Published on February 27th, 2023 | by Subhash Nair0
Will 2023 Budget Truly Incentivise Electric Vehicle (EV) Ownership?
The 2023 Budget has the right incentives, but does the industry have the right affordable EVs for mass adoption?
The Malaysian government has proposed a budget for 2023 that includes several measures aimed at encouraging the adoption of electric vehicles (EVs). The budget proposal includes a variety of incentives and investments that could help to overcome some of the barriers to EV adoption in Malaysia. We feel that on the whole, these measures are great. However, in taking a wider view of the car industry’s outlook, widespread EV adoption in Malaysia is still a difficult issue to tackle, and may not be the best or only way forward. But let’s look at the proposed measures in detail first.
One of the key measures in the proposed budget is a new tax incentive for EVs. Under the proposed scheme, EVs would be exempt from import duty, excise duty, and sales tax until the end of 2025 for fully-imported models and until the end of 2027 for locally-assembled models. This is nothing new – just an extension to the current tax program for EVs.
While this has been great for luxury brands and the multi-millionaires of Malaysia, there are still only a handful of products that the middle class can consider. Among them – the Hyundai Kona Electric, the Ora Good Cat and the BYD Atto 3. Each of these are priced at above RM150,000 for their long-range models.
Yes, a full tax exemption on EVs is a great way to spur demand, but the supply of affordable EVs is still wanting. This likely because EVs are just plain expensive to produce in the first place and global shortages are making it impractical for companies to sell cheaper products in the market. Even Land Rover has trouble keeping Range Rover owners from ‘flipping’ their newly purchased vehicles for a profit due to a lack of supply.
So, what will happen? It’s more likely that the petrol-powered Bimmers and Benzes that dominated the luxury market in Malaysia will slowly be displaced by EVs.
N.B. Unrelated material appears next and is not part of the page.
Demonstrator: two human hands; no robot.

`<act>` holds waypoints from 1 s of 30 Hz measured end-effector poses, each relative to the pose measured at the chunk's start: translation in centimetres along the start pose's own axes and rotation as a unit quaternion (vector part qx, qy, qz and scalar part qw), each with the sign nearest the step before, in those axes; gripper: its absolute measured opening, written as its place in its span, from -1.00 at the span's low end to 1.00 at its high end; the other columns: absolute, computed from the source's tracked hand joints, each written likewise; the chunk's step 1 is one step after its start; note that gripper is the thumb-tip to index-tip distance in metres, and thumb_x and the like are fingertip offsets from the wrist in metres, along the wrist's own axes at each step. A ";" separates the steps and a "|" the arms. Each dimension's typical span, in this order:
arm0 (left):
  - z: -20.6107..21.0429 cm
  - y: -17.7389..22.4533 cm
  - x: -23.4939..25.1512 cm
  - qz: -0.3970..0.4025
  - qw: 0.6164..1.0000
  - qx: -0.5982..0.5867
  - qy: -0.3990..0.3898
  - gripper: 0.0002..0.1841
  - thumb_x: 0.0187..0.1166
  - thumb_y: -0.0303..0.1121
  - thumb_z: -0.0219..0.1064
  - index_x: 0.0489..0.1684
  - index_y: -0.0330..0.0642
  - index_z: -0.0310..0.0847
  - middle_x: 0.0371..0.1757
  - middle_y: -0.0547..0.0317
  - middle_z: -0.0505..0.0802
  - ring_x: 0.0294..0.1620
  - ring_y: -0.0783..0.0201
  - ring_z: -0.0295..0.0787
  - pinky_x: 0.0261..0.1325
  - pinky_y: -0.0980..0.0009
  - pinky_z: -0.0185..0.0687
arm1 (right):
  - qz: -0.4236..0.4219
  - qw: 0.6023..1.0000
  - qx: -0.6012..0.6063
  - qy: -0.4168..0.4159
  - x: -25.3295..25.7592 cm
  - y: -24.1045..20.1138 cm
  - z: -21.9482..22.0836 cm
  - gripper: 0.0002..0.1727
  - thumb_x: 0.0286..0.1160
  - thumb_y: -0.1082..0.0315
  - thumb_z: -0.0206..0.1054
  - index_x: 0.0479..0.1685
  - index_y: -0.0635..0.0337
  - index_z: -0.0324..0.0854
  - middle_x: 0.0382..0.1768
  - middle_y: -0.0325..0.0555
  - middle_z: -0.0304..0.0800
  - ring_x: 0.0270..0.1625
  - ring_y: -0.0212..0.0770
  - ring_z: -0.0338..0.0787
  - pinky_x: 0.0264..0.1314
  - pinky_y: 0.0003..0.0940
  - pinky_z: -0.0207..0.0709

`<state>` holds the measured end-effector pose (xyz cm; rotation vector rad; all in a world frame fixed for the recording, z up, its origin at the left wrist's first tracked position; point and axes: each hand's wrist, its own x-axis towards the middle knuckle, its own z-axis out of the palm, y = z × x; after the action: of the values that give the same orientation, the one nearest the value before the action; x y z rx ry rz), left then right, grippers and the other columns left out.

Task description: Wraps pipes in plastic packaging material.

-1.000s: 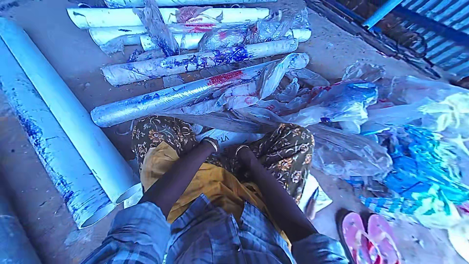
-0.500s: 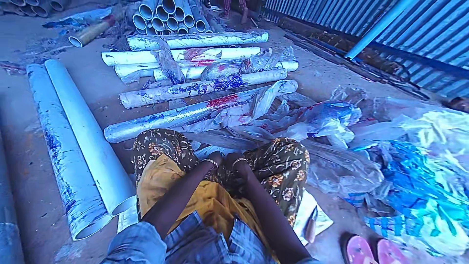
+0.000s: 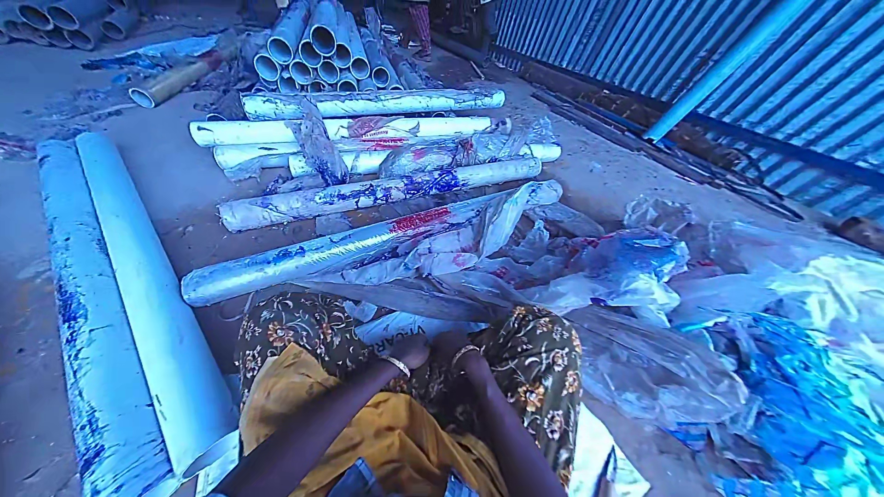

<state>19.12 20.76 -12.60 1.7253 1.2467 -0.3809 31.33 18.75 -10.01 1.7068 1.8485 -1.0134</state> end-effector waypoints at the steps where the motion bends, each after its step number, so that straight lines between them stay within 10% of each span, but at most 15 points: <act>1: -0.5 -0.2 0.3 0.010 1.000 0.019 -0.010 -0.53 0.89 -0.24 -0.05 0.35 -0.52 0.56 0.44 -0.48 0.66 0.56 -0.32 0.53 0.57 -0.29 0.31 | -0.010 1.000 0.008 0.002 0.8 0.7 0.2 -0.57 0.72 0.17 0.23 0.19 0.43 0.67 0.27 0.39 0.71 0.40 0.34 0.67 0.41 0.35 0.43; 10: -11.1 1.5 -2.8 0.012 0.988 0.093 0.124 -0.48 0.86 -0.13 0.08 0.49 -0.44 0.49 0.41 -0.37 0.70 0.54 -0.25 0.58 0.56 -0.18 0.38 | -0.058 0.917 0.197 0.341 2.8 2.8 -3.0 -0.63 0.67 0.39 0.25 0.33 0.40 0.69 0.30 0.32 0.77 0.40 0.27 0.74 0.57 0.13 0.45; 14: -19.5 -0.5 -0.4 -0.018 0.946 0.200 0.254 -0.11 0.59 -0.33 0.44 0.91 -0.19 -0.05 0.80 -0.48 0.21 0.87 -0.38 -0.04 0.78 -0.37 -0.23 | -0.078 0.855 0.141 0.492 4.7 4.6 -4.4 -0.38 0.30 0.51 0.51 0.49 0.30 0.63 0.55 0.42 0.53 0.53 0.50 0.56 0.52 0.32 0.43; 16: -22.5 -3.9 2.3 -0.076 0.933 0.240 0.256 0.11 0.39 -0.42 0.57 0.95 -0.18 -0.23 0.83 -0.62 -0.02 0.88 -0.52 -0.29 0.73 -0.52 -0.48 | -0.028 0.880 0.089 0.467 5.6 5.0 -5.0 -0.19 0.30 0.42 0.56 0.71 0.08 0.45 0.74 0.38 0.26 0.70 0.50 0.34 0.64 0.34 0.25; 21: -23.3 -12.3 7.2 -0.162 0.922 0.215 0.279 0.03 0.41 -0.67 0.41 0.95 -0.06 -0.17 0.68 -0.69 0.28 0.78 -0.59 0.02 0.73 -0.51 -0.43 | -0.001 0.908 0.005 0.419 8.8 3.6 -9.4 -0.01 0.27 0.43 0.57 0.85 -0.08 0.23 0.86 0.32 -0.01 0.87 0.41 0.00 0.77 0.42 -0.07; 25: -24.2 -14.2 6.8 -0.113 0.944 0.210 0.230 0.34 0.14 -0.29 0.78 0.97 0.06 -0.29 0.72 -0.54 0.30 0.78 -0.50 0.07 0.72 -0.51 -0.39 | 0.020 0.943 -0.061 0.328 12.0 1.4 -13.8 -0.14 0.49 0.46 0.37 0.87 -0.04 0.16 0.89 0.24 -0.08 0.93 0.29 -0.13 0.83 0.42 -0.34; 30: -26.3 -18.4 6.0 -0.055 0.969 0.112 0.215 0.35 0.07 -0.05 0.83 0.96 0.01 -0.17 0.82 -0.37 0.21 0.86 -0.34 -0.02 0.74 -0.48 -0.29 | 0.053 0.961 -0.040 0.267 14.9 -0.3 -15.2 -0.51 0.72 0.51 0.11 0.60 0.16 0.54 0.54 0.22 0.61 0.70 0.22 0.45 0.88 0.28 -0.29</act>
<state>-0.91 46.48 -12.70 2.0070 1.6669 -0.2217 31.26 40.00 -11.04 2.1505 2.0414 -0.4472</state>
Maybe for every 5 C-Class models, Mercedes-Benz Malaysia will sell one EQ product. The majority of car buyers will probably still go for petrol and hybrid models though.
In addition to the tax incentive, the proposed budget includes funding for the development of charging infrastructure. The government plans to allocate a sizeable sum to install tens of thousands of charging stations across the country. The funding will be provided through a new charging infrastructure fund, which will be managed by the Malaysian Green Technology and Climate Change Centre. We’ll believe it when we see it, but over the next few years EVs might be more practical to run with this charging infrastructure in place.
As of writing this I’m attempting my first cross-country trip from Kuala Lumpur to Johor Bahru with an electric vehicle – the Volvo C40. I will provide a write up on my experience to highlight the practicality of such a journey under the current circumstances.